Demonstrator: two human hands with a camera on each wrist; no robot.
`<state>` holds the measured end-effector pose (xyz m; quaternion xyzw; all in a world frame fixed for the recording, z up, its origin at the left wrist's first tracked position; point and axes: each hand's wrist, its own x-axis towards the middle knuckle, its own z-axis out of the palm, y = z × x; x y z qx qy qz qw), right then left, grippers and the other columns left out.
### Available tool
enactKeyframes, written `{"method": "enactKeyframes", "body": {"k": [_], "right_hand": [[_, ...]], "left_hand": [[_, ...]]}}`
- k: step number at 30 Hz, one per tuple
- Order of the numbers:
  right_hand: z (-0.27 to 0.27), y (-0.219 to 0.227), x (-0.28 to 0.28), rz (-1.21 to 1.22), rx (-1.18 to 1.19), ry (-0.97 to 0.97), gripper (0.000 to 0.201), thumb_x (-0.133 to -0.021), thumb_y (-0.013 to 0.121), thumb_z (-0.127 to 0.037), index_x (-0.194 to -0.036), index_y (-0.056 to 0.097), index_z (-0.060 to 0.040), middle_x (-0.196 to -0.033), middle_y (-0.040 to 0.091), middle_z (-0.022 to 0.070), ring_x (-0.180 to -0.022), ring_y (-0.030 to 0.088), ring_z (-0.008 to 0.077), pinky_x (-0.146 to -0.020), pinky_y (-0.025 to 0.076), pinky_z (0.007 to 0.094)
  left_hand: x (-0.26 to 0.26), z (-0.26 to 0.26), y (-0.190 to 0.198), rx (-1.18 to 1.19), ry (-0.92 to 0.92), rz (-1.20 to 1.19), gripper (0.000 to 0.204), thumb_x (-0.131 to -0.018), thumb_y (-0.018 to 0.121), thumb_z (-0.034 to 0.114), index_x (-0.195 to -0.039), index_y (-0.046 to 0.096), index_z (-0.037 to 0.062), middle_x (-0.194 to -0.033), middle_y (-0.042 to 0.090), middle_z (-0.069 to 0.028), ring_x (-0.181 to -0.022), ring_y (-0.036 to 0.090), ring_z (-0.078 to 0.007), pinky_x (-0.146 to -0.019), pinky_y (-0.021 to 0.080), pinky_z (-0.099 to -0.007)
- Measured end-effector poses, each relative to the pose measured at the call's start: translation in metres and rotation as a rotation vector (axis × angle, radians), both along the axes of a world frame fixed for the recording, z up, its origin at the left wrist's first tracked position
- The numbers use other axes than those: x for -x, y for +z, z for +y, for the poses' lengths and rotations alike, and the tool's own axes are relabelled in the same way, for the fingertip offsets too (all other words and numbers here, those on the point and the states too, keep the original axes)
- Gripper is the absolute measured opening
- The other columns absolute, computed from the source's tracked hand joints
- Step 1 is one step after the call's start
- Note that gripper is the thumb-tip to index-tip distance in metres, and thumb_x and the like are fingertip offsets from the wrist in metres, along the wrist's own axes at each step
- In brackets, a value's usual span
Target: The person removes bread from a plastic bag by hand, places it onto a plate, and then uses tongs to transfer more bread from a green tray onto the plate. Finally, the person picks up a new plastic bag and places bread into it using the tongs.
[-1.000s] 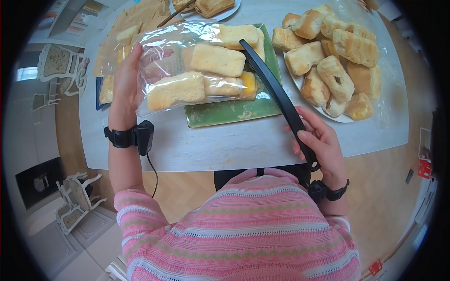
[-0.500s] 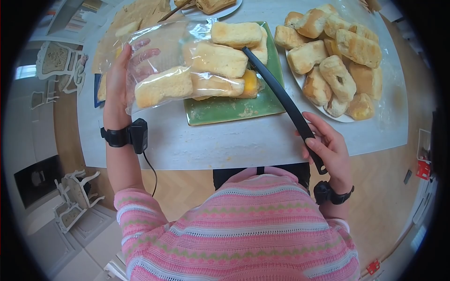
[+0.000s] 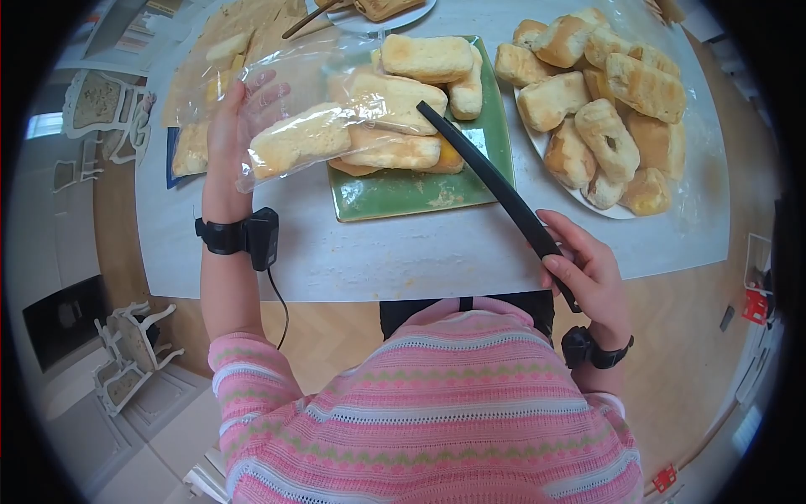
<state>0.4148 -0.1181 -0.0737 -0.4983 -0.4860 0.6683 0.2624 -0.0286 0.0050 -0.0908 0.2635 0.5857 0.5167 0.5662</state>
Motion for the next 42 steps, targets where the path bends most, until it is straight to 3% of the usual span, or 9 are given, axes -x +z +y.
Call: {"method": "enactKeyframes", "body": {"k": [7, 12, 19, 22, 30, 38, 42], "right_hand": [[-0.001, -0.004, -0.014, -0.058, -0.01, -0.032, 0.05, -0.089, 0.057, 0.0, -0.138, 0.048, -0.0003, -0.1, 0.064, 0.0043, -0.065, 0.053, 0.0032, -0.055, 0.043, 0.0186], [-0.005, -0.002, -0.023, -0.097, -0.054, -0.09, 0.051, -0.088, 0.057, 0.001, -0.138, 0.048, -0.0008, -0.111, 0.064, 0.007, -0.065, 0.053, 0.004, -0.054, 0.043, 0.019], [-0.011, 0.004, -0.031, -0.161, -0.047, -0.115, 0.051, -0.088, 0.058, 0.001, -0.138, 0.047, 0.0001, -0.113, 0.063, 0.0077, -0.067, 0.055, 0.0053, -0.055, 0.043, 0.0197], [-0.013, 0.007, -0.026, -0.129, -0.099, -0.159, 0.051, -0.088, 0.058, 0.0, -0.138, 0.048, 0.0006, -0.11, 0.064, 0.0067, -0.068, 0.056, 0.0059, -0.055, 0.044, 0.0202], [-0.01, 0.008, -0.008, -0.085, -0.075, 0.048, 0.05, -0.087, 0.06, -0.002, -0.136, 0.05, 0.0001, -0.1, 0.065, 0.0037, -0.07, 0.057, 0.0051, -0.059, 0.046, 0.0194], [0.001, 0.006, 0.003, 0.005, -0.054, 0.032, 0.051, -0.088, 0.059, -0.002, -0.138, 0.047, 0.0021, -0.111, 0.064, 0.0088, -0.07, 0.057, 0.0067, -0.058, 0.046, 0.0198], [0.01, 0.003, 0.009, 0.204, 0.031, 0.044, 0.054, -0.09, 0.055, 0.0, -0.142, 0.038, 0.0037, -0.114, 0.063, 0.0132, -0.07, 0.057, 0.0077, -0.057, 0.046, 0.02]], "left_hand": [[0.003, 0.002, -0.01, -0.014, 0.0, -0.09, 0.051, -0.102, 0.036, 0.042, -0.133, 0.05, 0.0036, -0.116, 0.061, -0.0147, -0.092, 0.06, -0.0276, -0.083, 0.053, -0.0431], [0.001, 0.0, -0.011, -0.024, 0.008, -0.091, 0.051, -0.102, 0.035, 0.042, -0.133, 0.049, 0.0037, -0.116, 0.061, -0.0144, -0.092, 0.06, -0.0274, -0.083, 0.053, -0.0428], [0.002, 0.001, -0.014, -0.025, 0.018, -0.097, 0.049, -0.103, 0.033, 0.041, -0.13, 0.051, 0.0048, -0.112, 0.063, -0.0123, -0.084, 0.061, -0.0242, -0.077, 0.054, -0.039], [0.001, 0.001, -0.014, -0.035, 0.033, -0.101, 0.048, -0.103, 0.033, 0.041, -0.128, 0.053, 0.005, -0.108, 0.064, -0.0115, -0.08, 0.061, -0.0232, -0.076, 0.054, -0.0377], [-0.004, -0.005, -0.013, -0.021, 0.101, -0.135, 0.048, -0.104, 0.031, 0.04, -0.126, 0.055, 0.0055, -0.107, 0.065, -0.0116, -0.086, 0.061, -0.0245, -0.078, 0.054, -0.0392], [-0.008, -0.005, -0.016, 0.006, 0.123, -0.235, 0.048, -0.104, 0.029, 0.04, -0.126, 0.054, 0.0042, -0.111, 0.063, -0.0117, -0.095, 0.059, -0.0271, -0.086, 0.053, -0.0426], [-0.008, -0.005, -0.02, 0.03, 0.148, -0.255, 0.05, -0.105, 0.027, 0.039, -0.128, 0.052, 0.003, -0.114, 0.063, -0.0131, -0.099, 0.059, -0.0283, -0.089, 0.051, -0.0439]]}}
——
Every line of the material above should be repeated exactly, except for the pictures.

Demonstrator: two human hands with a camera on each wrist; no robot.
`<state>` holds the measured end-effector pose (xyz m; quaternion xyzw; all in a world frame fixed for the recording, z up, its origin at the left wrist's first tracked position; point and axes: each hand's wrist, its own x-axis towards the middle knuckle, its own z-axis out of the palm, y = z × x; x y z qx qy qz qw), right then left, grippers and the other columns left out.
### Available tool
enactKeyframes, written `{"method": "enactKeyframes", "body": {"k": [_], "right_hand": [[_, ...]], "left_hand": [[_, ...]]}}`
- k: step number at 30 Hz, one per tuple
- Order of the numbers:
  right_hand: z (-0.27 to 0.27), y (-0.219 to 0.227), x (-0.28 to 0.28), rz (-1.21 to 1.22), rx (-1.18 to 1.19), ry (-0.97 to 0.97), gripper (0.000 to 0.201), thumb_x (-0.133 to -0.021), thumb_y (-0.013 to 0.121), thumb_z (-0.127 to 0.037), index_x (-0.194 to -0.036), index_y (-0.056 to 0.097), index_z (-0.060 to 0.040), middle_x (-0.196 to -0.033), middle_y (-0.040 to 0.091), middle_z (-0.022 to 0.070), ring_x (-0.180 to -0.022), ring_y (-0.030 to 0.088), ring_z (-0.008 to 0.077), pinky_x (-0.146 to -0.020), pinky_y (-0.025 to 0.076), pinky_z (0.007 to 0.094)
  left_hand: x (-0.26 to 0.26), z (-0.26 to 0.26), y (-0.190 to 0.198), rx (-1.18 to 1.19), ry (-0.92 to 0.92), rz (-1.20 to 1.19), gripper (0.000 to 0.204), thumb_x (-0.131 to -0.018), thumb_y (-0.018 to 0.121), thumb_z (-0.034 to 0.114), index_x (-0.195 to -0.039), index_y (-0.046 to 0.096), index_z (-0.037 to 0.062), middle_x (-0.194 to -0.033), middle_y (-0.042 to 0.090), middle_z (-0.069 to 0.028), ring_x (-0.181 to -0.022), ring_y (-0.036 to 0.090), ring_z (-0.078 to 0.007), pinky_x (-0.146 to -0.019), pinky_y (-0.021 to 0.080), pinky_z (-0.099 to -0.007)
- Measured end-effector poses, each relative to the pose measured at the call's start: translation in metres and rotation as a rotation vector (axis × angle, radians), both along the axes of a world frame fixed for the recording, z up, its origin at the left wrist's first tracked position
- The numbers use other axes than those: x for -x, y for +z, z for +y, for the poses' lengths and rotations alike, and the tool's own axes are relabelled in the same way, for the fingertip offsets too (all other words and numbers here, those on the point and the states too, keep the original axes)
- Gripper is the absolute measured opening
- The other columns absolute, computed from the source's tracked hand joints
- Step 1 is one step after the call's start
- Note that gripper is the thumb-tip to index-tip distance in metres, and thumb_x and the like are fingertip offsets from the wrist in metres, along the wrist's own axes at each step
- In brackets, a value's usual span
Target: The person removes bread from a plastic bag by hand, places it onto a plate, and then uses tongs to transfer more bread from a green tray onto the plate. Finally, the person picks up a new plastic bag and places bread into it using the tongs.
[-1.000s] 
[-0.500s] 
[+0.000s] 
<state>0.4148 -0.1181 -0.0737 -0.4983 -0.4860 0.6683 0.2624 -0.0286 0.0050 -0.0908 0.2635 0.5857 0.5167 0.5662</state>
Motion for the next 42 steps, targets where the path bends most, until it is straight to 3% of the usual span, or 9 are given, axes -x +z +y.
Call: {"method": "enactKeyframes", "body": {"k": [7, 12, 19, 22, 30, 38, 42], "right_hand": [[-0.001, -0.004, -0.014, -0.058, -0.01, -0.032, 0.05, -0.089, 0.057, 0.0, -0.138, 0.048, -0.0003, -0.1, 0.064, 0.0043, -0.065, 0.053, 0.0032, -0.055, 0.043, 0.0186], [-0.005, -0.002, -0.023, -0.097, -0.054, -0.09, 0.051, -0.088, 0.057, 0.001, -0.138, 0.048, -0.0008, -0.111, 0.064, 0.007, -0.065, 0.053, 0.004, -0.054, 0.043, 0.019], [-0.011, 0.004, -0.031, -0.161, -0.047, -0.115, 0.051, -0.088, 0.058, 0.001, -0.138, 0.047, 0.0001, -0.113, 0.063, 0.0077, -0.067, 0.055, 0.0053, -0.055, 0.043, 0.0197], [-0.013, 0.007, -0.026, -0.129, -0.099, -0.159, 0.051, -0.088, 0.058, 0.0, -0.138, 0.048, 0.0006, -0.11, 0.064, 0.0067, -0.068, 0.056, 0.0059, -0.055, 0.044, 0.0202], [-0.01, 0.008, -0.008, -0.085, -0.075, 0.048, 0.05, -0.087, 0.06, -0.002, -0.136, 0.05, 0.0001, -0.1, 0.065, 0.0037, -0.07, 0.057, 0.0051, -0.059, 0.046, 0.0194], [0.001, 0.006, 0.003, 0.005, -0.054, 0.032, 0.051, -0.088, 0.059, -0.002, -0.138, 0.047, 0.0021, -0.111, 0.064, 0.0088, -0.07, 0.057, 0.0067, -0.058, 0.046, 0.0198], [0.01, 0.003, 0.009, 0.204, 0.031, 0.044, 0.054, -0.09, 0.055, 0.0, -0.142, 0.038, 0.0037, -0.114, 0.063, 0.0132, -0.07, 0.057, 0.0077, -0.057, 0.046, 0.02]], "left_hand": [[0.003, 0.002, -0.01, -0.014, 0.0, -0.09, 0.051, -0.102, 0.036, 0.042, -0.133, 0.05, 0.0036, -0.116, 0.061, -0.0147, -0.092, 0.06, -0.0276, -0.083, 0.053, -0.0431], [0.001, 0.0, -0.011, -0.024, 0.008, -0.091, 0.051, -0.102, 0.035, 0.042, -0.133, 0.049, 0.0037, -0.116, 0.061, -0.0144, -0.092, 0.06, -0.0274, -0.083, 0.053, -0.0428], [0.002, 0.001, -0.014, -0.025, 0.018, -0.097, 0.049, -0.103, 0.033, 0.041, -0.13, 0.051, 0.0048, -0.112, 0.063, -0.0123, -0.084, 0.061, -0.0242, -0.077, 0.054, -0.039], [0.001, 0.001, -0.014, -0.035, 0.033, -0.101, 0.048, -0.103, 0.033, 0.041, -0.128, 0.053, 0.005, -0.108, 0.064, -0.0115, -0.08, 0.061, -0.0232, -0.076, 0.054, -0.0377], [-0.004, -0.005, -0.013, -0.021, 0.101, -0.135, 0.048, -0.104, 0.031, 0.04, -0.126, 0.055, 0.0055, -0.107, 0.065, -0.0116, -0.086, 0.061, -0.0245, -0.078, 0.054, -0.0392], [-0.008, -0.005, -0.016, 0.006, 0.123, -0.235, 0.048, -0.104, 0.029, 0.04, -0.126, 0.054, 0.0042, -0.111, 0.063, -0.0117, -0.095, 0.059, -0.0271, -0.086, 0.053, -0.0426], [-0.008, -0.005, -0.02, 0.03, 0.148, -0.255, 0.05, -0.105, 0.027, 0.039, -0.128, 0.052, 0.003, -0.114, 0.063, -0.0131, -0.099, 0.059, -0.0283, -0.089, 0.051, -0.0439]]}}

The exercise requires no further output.